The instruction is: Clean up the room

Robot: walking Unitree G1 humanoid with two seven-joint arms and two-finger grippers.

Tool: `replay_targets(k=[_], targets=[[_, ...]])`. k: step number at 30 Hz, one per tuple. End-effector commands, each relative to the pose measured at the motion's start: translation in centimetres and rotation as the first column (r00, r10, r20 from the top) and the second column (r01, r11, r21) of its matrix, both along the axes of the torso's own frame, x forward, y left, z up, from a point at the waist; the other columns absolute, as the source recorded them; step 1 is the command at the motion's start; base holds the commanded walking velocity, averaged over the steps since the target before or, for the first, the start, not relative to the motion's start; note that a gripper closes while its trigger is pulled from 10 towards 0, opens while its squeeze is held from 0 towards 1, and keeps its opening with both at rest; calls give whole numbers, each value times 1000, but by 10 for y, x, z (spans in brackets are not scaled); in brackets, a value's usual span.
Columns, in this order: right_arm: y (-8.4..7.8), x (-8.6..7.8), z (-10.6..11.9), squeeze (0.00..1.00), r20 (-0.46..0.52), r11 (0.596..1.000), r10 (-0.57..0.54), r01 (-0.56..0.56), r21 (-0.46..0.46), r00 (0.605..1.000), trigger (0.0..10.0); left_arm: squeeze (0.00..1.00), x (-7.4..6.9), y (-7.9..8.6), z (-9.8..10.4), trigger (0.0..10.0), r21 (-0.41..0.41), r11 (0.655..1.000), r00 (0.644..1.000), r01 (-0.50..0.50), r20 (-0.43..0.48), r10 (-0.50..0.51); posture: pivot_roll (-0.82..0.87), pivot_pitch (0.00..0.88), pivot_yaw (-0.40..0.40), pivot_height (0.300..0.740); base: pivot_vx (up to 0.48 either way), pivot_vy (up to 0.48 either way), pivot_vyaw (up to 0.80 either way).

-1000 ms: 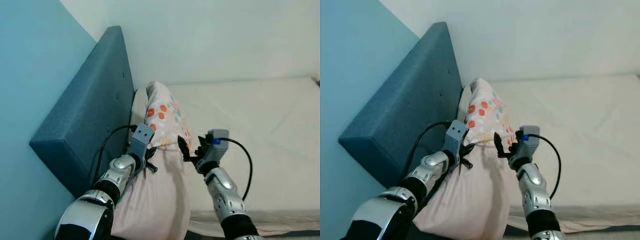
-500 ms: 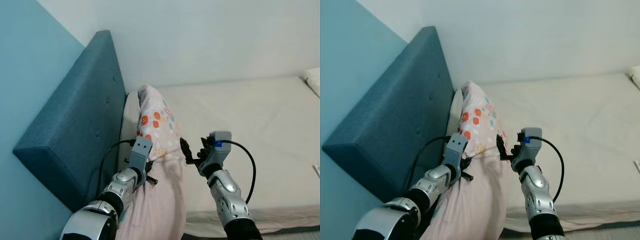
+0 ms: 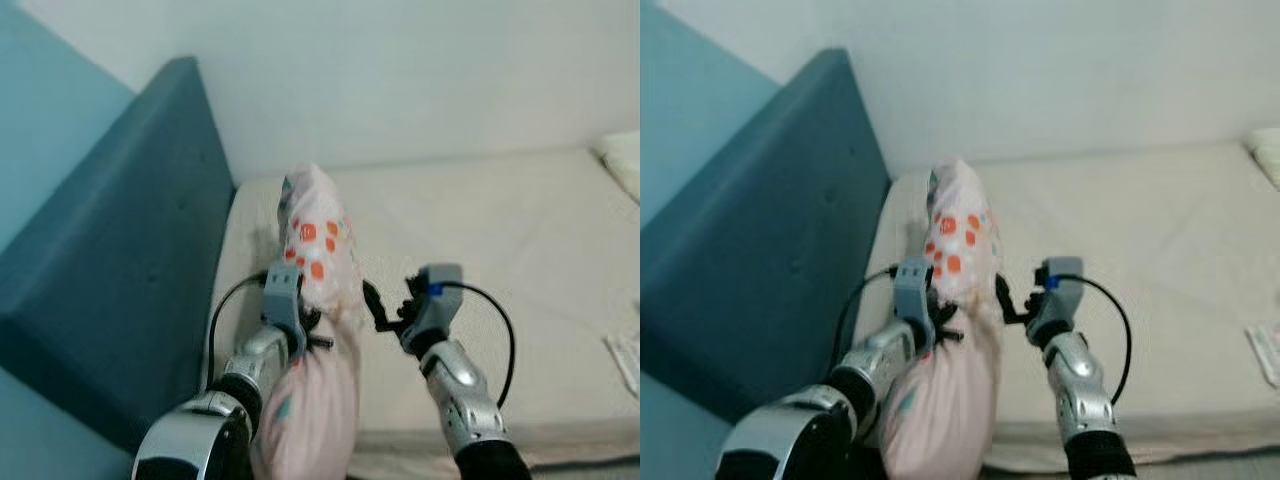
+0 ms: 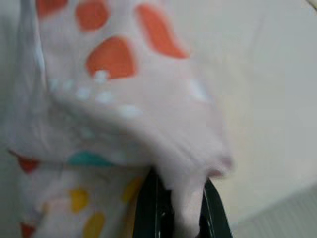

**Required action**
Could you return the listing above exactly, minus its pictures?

**Exercise answer**
The instruction is: Clean up the room

Robot: walking Unitree G1 humanoid with two seven-joint arms and two-finger grippers.

Tool: `replay_targets(k=[_], targets=[[_, ...]])`. k: step number at 30 Hz, one per tuple. End-effector commands, each relative to the pose measured at the motion's start: translation in centimetres and rotation as the first column (r00, r10, r20 from the top) and the second column (r01, r11, r21) of its matrix, both along the axes of the torso's own frame, x forward, y left, z up, from a point at the waist; the other columns absolute, as the source recorded them; step 1 is the command at the motion's start; base holds the commanded walking velocity, averaged over the steps since the target before or, for the first, the start, not relative to the motion's start; note that a gripper closes while its trigger is pulled from 10 towards 0, opens while its squeeze is held from 0 towards 1, and keeps its opening with both at rest; calls give whole numbers, each value times 1000, but by 10 for y, x, z (spans in brackets are not scaled); in brackets, a value's usual span.
Columns, in this order: right_arm: y (-8.4..7.8), x (-8.6..7.8), z (-10.6..11.9), squeeze (0.00..1.00), r20 (-0.46..0.52), r11 (0.596..1.000), r10 (-0.57..0.54), r01 (-0.56..0.56), r21 (-0.46..0.46), r00 (0.605..1.000), trigger (0.0..10.0); left_arm: squeeze (0.00..1.00), x (-7.4..6.9), y (-7.9..8.6), z (-9.8..10.4), trigger (0.0..10.0), r21 (-0.41..0.41), r11 (0.655..1.000), r00 (0.644..1.000), r01 (-0.50..0.50), r20 (-0.43..0.48), r10 (-0.50..0.51); posture: pivot_roll (-0.82..0.87), pivot_pitch (0.00..0.88), pivot_yaw (-0.40..0.40), pivot_height (0.300..0.740); base: pivot_vx (up to 0.48 either way), pivot_vy (up to 0.48 either way), pivot_vyaw (up to 0.80 either way).

-1000 ms: 
-500 ms: 
+0 ms: 
+0 ms: 

This completes the output.